* _Supplied data_

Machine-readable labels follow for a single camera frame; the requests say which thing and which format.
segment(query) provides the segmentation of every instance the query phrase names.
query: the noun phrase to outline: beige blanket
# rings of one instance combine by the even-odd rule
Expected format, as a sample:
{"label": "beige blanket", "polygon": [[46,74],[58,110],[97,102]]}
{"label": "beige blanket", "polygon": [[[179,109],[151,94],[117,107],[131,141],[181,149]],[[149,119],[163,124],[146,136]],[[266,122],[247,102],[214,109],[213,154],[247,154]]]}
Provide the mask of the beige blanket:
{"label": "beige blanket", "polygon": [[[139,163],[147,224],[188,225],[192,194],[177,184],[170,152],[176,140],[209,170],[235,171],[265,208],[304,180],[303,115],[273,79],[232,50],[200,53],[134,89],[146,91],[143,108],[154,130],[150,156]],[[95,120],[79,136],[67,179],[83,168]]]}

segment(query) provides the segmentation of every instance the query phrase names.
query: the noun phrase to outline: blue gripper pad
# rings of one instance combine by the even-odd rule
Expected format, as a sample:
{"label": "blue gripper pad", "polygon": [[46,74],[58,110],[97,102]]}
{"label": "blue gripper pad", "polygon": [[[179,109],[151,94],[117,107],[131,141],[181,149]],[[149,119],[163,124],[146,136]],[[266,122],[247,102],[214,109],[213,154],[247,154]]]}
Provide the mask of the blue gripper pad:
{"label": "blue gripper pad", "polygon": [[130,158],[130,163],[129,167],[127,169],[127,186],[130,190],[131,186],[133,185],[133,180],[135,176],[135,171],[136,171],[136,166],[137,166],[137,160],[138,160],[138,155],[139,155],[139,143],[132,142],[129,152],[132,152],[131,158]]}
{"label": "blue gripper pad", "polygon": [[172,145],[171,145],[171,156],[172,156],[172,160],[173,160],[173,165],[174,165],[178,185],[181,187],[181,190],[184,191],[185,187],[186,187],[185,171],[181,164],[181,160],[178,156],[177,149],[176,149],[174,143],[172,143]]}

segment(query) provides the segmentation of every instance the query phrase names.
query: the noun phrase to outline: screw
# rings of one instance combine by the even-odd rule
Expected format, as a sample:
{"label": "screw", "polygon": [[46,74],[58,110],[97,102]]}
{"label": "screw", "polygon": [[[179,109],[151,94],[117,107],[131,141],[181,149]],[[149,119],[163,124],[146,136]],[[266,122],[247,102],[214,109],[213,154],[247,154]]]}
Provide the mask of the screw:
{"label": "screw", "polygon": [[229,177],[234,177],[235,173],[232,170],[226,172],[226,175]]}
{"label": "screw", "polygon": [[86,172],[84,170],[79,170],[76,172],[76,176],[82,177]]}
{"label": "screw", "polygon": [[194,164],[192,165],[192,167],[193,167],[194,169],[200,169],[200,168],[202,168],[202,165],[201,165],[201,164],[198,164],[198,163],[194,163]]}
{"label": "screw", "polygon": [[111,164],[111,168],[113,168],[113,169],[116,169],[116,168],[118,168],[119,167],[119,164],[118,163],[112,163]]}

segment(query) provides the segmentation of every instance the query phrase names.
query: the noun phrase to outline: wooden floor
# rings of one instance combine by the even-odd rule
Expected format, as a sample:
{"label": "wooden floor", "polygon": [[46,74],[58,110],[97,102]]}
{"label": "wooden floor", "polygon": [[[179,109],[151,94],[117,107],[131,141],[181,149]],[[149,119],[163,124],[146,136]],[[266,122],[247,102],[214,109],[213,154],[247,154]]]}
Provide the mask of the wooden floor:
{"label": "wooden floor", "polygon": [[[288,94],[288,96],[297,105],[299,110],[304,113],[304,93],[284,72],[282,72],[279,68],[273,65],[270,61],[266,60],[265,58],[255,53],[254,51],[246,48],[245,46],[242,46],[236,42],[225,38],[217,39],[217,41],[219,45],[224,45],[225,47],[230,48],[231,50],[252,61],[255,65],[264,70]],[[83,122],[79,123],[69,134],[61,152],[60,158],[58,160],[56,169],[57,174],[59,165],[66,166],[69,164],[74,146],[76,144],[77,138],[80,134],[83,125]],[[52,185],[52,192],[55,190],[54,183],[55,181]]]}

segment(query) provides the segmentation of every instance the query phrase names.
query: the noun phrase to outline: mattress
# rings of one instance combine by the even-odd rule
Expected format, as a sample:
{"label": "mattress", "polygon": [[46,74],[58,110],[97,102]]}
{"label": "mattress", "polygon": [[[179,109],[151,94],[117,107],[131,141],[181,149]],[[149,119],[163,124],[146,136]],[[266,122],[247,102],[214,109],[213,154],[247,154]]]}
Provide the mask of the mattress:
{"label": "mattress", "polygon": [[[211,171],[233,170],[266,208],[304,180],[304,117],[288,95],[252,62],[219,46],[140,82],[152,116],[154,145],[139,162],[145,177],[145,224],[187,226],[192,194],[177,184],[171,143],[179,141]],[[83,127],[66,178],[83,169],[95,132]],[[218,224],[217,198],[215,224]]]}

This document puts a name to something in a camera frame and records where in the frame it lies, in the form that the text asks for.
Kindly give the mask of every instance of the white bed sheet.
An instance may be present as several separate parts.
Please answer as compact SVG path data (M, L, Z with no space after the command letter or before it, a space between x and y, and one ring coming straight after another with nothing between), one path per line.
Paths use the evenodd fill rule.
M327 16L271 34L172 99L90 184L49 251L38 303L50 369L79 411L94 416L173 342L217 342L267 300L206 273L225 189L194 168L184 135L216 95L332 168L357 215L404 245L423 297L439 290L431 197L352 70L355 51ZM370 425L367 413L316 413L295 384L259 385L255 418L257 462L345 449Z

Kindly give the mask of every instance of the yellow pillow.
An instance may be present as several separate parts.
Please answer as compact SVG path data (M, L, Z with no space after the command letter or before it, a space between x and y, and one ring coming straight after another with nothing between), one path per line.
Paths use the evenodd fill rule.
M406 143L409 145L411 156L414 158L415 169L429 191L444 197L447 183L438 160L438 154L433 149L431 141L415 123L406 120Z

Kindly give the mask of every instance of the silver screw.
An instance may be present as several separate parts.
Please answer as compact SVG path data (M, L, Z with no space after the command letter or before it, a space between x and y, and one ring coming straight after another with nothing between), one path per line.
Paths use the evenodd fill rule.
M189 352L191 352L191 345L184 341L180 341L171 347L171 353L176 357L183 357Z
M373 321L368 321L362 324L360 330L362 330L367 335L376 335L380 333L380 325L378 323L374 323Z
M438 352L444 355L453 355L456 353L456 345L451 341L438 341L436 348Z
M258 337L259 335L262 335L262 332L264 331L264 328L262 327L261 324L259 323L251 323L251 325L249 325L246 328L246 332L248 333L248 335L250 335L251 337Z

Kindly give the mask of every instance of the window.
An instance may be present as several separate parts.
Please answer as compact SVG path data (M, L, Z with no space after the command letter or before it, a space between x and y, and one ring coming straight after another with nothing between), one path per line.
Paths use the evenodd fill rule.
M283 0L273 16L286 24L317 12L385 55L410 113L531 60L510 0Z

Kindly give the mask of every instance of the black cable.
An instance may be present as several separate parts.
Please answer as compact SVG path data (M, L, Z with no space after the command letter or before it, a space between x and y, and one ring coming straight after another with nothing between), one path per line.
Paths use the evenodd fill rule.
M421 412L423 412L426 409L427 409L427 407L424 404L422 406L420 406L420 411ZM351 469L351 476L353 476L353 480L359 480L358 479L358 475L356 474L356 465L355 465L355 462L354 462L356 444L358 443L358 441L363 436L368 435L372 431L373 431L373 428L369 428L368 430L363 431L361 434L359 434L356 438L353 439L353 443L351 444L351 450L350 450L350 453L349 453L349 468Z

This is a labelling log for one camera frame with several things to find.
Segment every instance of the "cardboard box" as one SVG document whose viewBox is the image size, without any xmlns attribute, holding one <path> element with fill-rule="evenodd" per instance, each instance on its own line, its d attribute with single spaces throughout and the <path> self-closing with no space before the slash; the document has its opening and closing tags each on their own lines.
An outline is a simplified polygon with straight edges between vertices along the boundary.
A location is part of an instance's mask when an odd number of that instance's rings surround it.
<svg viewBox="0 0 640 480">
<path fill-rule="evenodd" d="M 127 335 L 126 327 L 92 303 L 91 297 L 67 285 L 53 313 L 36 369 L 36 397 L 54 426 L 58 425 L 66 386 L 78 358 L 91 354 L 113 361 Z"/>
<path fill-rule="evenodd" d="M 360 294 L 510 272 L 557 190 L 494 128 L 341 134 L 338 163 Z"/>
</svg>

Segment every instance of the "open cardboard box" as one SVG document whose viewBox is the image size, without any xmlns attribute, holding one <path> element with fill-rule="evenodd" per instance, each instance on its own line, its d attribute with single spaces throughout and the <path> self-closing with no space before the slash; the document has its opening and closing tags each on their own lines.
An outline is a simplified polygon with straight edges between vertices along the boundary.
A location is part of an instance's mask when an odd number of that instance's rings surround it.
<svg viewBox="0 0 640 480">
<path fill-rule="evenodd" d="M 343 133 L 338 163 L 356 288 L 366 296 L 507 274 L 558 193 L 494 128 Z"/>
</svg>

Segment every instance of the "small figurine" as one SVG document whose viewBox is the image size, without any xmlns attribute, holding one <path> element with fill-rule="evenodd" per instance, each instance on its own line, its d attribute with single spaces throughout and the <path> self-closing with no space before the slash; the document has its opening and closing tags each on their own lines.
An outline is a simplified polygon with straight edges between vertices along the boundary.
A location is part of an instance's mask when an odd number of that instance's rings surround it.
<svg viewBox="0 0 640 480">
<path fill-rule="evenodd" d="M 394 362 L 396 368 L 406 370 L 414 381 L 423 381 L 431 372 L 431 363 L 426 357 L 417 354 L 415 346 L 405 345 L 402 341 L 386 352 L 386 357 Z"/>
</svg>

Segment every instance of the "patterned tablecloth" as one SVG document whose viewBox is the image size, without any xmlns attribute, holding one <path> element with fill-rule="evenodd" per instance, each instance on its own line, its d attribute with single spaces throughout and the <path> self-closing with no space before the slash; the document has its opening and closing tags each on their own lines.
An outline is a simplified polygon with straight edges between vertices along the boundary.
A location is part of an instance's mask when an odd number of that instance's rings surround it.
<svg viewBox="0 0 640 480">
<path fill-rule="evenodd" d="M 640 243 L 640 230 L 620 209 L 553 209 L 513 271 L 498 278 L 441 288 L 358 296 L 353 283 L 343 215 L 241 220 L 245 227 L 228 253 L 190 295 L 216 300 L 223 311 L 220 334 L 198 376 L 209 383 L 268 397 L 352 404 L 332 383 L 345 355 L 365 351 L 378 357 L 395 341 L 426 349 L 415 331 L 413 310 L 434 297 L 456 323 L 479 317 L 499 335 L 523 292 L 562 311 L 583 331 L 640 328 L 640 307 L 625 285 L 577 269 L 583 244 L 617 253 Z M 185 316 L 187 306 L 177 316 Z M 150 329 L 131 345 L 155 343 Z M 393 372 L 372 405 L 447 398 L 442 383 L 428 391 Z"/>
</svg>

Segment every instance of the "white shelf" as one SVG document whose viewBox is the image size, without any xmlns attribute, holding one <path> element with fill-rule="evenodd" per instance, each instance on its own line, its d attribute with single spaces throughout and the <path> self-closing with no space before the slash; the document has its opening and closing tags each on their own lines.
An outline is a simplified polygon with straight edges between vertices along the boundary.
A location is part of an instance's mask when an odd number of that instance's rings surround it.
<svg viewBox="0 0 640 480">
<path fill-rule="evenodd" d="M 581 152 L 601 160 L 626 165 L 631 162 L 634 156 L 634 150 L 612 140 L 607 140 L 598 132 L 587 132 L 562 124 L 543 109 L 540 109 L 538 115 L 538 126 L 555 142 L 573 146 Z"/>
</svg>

* _Your assignment_
For the word "white", count the lines of the listing above that hold it; the number alone is the answer.

* _Exercise answer_
2